A demand for arbitration was filed with the American Arbitration Association (Dallas, Texas office) by THF, Inc., Joanne Hill and Paul Hill (together, the "Hills") against the Company on October 22, 2001. The Hills own two franchise stores. The Hill's allegations are substantially the same as Larson's, excluding the allegations under the TDTPA. The Hills seek unspecified damages, punitive damages, interest and attorney's fees, as well as rescission of the franchise agreements.
The Company and Mr. Salyer believe that the claimants' allegations are without merit and intend to vigorously defend against such claims.

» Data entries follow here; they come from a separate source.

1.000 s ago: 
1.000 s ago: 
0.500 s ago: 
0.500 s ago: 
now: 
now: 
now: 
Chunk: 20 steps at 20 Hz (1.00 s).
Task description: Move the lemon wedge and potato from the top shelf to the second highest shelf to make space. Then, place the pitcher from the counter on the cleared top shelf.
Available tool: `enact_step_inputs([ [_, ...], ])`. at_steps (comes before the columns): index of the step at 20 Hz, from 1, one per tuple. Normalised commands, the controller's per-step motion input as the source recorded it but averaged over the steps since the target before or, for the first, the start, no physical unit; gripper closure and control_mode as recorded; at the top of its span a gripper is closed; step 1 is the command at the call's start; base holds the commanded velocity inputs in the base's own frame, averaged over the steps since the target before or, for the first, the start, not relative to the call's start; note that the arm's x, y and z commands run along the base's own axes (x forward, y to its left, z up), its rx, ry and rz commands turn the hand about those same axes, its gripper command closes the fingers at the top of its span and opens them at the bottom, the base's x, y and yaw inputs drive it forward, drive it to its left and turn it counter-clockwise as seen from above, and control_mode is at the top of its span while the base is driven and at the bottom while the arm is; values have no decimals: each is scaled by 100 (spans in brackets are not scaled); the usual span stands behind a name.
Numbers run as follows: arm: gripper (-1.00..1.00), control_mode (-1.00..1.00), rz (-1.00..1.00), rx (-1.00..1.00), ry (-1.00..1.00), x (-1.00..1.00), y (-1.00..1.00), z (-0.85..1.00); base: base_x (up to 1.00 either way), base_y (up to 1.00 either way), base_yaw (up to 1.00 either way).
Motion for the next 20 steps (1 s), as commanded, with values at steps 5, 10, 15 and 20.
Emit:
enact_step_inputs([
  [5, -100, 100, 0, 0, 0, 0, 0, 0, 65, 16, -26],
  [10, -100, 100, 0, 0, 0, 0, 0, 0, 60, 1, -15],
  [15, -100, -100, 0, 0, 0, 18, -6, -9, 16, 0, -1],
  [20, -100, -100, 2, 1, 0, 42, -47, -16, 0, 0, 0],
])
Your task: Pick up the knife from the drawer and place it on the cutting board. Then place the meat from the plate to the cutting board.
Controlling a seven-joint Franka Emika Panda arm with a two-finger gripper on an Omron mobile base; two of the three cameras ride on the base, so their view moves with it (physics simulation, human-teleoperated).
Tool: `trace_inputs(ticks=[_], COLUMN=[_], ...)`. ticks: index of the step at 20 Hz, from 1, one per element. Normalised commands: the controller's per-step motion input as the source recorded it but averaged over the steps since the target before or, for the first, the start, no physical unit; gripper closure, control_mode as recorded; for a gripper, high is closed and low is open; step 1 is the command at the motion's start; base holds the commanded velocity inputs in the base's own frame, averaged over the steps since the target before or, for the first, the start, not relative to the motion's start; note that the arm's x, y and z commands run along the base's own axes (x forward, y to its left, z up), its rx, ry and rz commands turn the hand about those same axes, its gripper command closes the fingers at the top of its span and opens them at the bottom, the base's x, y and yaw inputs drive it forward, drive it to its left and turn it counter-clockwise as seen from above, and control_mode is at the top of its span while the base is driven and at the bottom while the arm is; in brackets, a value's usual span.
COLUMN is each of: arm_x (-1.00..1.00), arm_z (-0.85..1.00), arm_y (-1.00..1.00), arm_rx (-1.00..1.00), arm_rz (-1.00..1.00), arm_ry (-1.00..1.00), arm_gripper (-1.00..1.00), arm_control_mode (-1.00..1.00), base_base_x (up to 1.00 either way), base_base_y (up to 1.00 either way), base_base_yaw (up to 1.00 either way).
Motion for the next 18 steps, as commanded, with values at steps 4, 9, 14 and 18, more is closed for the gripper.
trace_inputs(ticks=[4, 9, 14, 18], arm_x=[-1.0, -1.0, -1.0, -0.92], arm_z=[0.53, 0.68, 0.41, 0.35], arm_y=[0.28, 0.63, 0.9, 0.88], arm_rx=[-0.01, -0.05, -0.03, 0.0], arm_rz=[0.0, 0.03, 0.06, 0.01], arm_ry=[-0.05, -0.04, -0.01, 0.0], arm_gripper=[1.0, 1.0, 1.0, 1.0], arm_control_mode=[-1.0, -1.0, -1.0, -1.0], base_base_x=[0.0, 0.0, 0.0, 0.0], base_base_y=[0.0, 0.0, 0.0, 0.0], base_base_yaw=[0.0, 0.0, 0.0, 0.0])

The Company has notified the carrier of its Directors and Officers and Company Liability Policy of all the forgoing matters. The Company's policy is limited to $1,000,000 each policy period with respect to franchisee claims but not to exceed an aggregate of $10,000,000 for all claims under the policy. The insurance policy covers only losses in excess of $100,000 under each claim, except under certain limited conditions.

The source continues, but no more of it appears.